Dean Armitage (Bradley Whitford)
Il successo di questo genere di horror è quindi dovuto al fatto che abbiano qualcosa di importante e profondo da dire sul mondo in cui viviamo, sui problemi che affrontiamo giorno dopo giorno, sia come membri di una società che come rappresentanti di una minoranza. A renderli così interessanti e coinvolgenti, poi, il fatto che riescano a trattare temi estremamente complessi – come ad esempio le diseguaglianze razziali e di classe – riuscendo ad evidenziarne le molte sfaccettature e non limitandosi ad una mera distinzione tra giusto e sbagliato, buono e cattivo.
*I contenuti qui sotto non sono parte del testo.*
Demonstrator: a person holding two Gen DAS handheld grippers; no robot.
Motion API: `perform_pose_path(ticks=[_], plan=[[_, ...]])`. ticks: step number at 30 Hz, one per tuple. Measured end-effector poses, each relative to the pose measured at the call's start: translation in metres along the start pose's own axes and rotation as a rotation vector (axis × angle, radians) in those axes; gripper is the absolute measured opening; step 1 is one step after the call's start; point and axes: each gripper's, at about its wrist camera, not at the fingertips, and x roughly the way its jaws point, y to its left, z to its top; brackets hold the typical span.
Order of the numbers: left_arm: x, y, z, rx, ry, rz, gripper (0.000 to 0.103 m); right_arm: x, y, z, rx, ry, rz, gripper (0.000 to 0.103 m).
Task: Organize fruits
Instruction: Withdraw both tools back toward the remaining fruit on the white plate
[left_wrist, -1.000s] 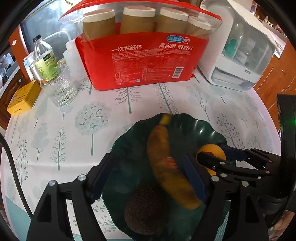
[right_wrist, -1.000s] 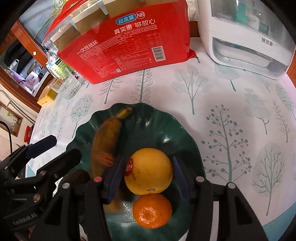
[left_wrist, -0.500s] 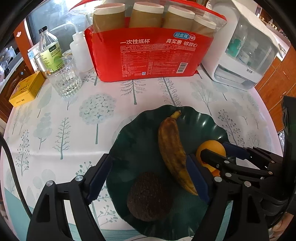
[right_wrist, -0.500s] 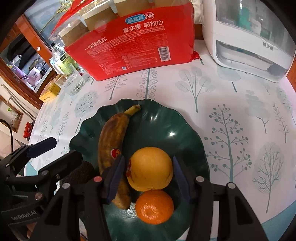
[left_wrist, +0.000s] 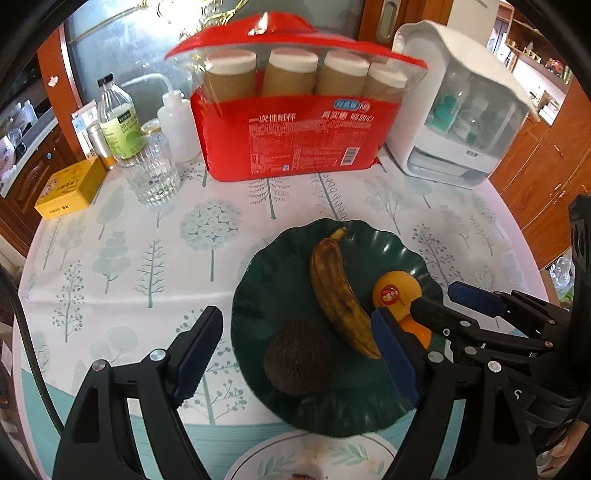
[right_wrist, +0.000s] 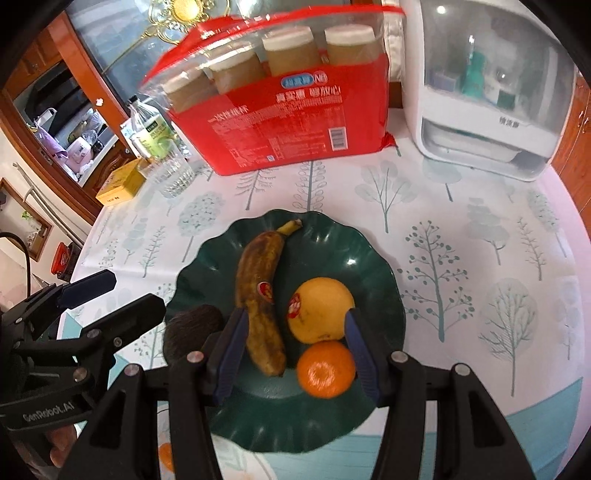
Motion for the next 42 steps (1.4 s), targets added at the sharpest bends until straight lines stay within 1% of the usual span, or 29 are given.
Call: perform_pose_path(ticks=[13, 19, 23, 33, 42], plan=[[-0.077, 0.008, -0.029, 0.042, -0.065, -0.03, 0.083, -0.069, 0.034, -0.031, -0.007, -0.066, -0.045, 0.054], [-0.111, 0.011, -0.048, 0.059, -0.096, -0.052, 0.084, -0.102, 0.052, -0.055, -0.021, -0.099, -0.066, 0.054], [-0.131, 0.013, -0.064, 0.065, -0.109, -0.069, 0.085, -0.121, 0.065, -0.077, -0.039, -0.115, -0.082, 0.054], [-0.166, 0.011, -0.104, 0.081, -0.142, -0.085, 0.086, -0.149, 0.078, -0.125, -0.039, -0.126, -0.091, 0.054], [-0.177, 0.005, -0.149, 0.086, -0.144, -0.086, 0.086, -0.164, 0.079, -0.162, -0.045, -0.136, -0.095, 0.054]])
Scappa – Get Out, che abbiamo più e più volte citato nel corso di questo articolo, ne è l’esempio perfetto perché, come dicevamo, racconta il razzismo all’interno di gruppi di persone tendenzialmente considerati liberali e progressisti, che a conti fatti, però, non accetterebbero mai di abbandonare la propria posizione e il proprio status e che si ritengono intrinsecamente superiori rispetto ai neri (come il capo famiglia degli Armitage, interpretato da Bradley Whitford, che avrebbe votato Obama per un terzo mandato ma non si fa problemi a condannare il protagonista ad un’esistenza di schiavitù).
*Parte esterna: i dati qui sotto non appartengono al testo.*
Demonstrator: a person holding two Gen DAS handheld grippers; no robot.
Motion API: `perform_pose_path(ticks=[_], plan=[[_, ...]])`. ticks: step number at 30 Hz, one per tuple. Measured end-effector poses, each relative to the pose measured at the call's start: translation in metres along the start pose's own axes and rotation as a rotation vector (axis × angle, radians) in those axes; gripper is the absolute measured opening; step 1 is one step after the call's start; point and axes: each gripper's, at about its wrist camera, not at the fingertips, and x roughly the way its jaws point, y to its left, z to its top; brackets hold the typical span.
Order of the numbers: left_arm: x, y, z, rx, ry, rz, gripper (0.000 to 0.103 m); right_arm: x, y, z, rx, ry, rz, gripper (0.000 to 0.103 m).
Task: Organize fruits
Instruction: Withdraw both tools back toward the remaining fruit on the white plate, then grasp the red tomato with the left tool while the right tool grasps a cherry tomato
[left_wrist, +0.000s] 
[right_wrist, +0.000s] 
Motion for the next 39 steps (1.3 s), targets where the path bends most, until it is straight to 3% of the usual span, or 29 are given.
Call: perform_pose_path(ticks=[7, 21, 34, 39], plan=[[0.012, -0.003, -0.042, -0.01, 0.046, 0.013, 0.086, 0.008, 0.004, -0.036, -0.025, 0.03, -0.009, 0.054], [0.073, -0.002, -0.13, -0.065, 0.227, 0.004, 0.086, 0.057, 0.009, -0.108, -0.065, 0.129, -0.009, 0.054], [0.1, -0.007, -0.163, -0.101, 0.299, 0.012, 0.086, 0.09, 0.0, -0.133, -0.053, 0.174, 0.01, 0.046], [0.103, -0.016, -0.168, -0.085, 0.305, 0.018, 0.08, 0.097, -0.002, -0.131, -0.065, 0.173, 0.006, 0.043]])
Se gli horror che ci piacciono di più sono quelli che raccontano qualcosa di noi – che puntano il dito contro la società e sono capaci, per questo, anche di farci sentire profondamente a disagio -, come saranno i social thriller di domani? Visto quanto accaduto con la pandemia non dubitiamo che i temi portanti degli horror dei prossimi anni saranno legati all’isolamento, al decadimento della società e, ovviamente, alla paura delle infezioni. E noi, come è giusto che sia, attendiamo questa nuova fase del social thriller con un certo timore – quali orrori ci verranno mostrati? – ma anche con la sana curiosità di scoprire come il cinema del terrore sarà ancora una volta capace di toccarci nel profondo, raccontando il mondo in cui viviamo da una prospettiva unica ed inaspettata.